Хотя здесь много знамений и злодеяний, а кульминационная сцена борьбы сил добра и зла производит большое впечатление, произведение не оправдывает ожиданий. Уникальность снижается или даже вытесняется рациональным суждением. Это не позволяет насладиться тонкими готическими оттенками, которые можно найти в кошмарах, преследующих персонажей,
И только творчество Энн (Анны) Радклиф (Anne Radcliffe, 9 июля 1764—7 февраля 1823) привносит в литературу изрядную дозу настоящего страха.
Ощущение ужаса здесь исходит от мастерски использованных описаний и недосказанностей, которые иногда действуют на читателя сильнее, чем вид истекающей кровью статуи у Хораса Уолпола.
Среди ее книг наиболее примечательны: «Удольфские тайны» (1794, “The Mysteries of Udolpho”) и «Итальянец, или Исповедальня кающихся, облаченных в черное» (1797, “The Italian, or the Confessional of the Black Penitens”).
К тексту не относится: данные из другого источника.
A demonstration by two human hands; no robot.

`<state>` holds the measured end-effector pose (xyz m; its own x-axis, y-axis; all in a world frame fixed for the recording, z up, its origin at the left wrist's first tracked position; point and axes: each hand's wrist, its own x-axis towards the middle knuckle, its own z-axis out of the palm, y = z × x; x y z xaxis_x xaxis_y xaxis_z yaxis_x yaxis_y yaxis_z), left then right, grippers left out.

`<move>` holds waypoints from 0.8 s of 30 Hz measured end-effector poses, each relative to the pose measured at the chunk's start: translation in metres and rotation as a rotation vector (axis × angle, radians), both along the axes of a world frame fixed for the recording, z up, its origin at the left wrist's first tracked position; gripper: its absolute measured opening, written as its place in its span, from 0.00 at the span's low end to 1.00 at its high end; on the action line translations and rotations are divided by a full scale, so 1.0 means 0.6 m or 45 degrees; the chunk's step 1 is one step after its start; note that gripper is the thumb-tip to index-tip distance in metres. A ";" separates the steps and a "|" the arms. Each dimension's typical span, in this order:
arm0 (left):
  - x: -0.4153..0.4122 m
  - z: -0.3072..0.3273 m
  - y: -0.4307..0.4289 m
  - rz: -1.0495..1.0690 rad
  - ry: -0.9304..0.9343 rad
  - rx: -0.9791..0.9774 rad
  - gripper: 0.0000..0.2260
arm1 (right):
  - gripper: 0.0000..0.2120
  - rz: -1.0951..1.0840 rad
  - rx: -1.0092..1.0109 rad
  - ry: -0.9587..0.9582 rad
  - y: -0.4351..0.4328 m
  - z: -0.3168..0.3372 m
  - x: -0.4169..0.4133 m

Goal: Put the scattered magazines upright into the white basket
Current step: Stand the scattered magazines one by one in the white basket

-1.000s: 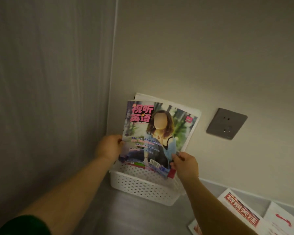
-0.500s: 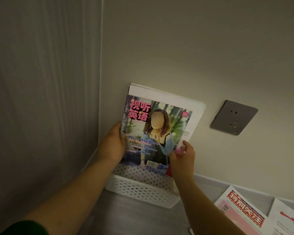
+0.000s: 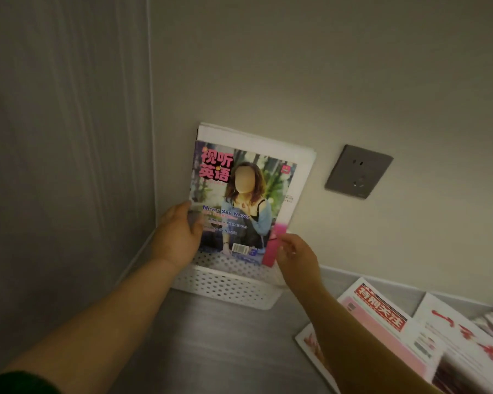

«Удольфские тайны» переносят нас в 1584 год. Героиня романа, юная девушка Эмили Сент-Обер особым образом связана с отцом, и, как и Мадлен у Марии Рош, попадет под опеку почтенной дамы — тети Шерон. Брак ее родственницы с порывистым Монтони станет причиной катастрофического переезда героинь в замок Удольфо. Эмили трудно переживает разлуку с возлюбленным Валанкуром, а жизнь ее истязаемой мужем тетушки превращается в ад. Жестокие действия Монтони и ряд необъяснимых явлений являются источником непреходящего ужаса.
Действие «Итальянца» разворачивается в XVIII веке. Слагаемые романа такие же, как и во всех выше указанных книгах: прекрасная наследница (Эллена ди Розальба), благородный любовник (Винценцио ди Вивальди) и коварный монах (Шелдони). Здесь мы найдем и монастырь, и похищение, и тайну происхождения героев.
Все это уже было. Но разве «повторение развлечения» не является гарантией коммерческого успеха?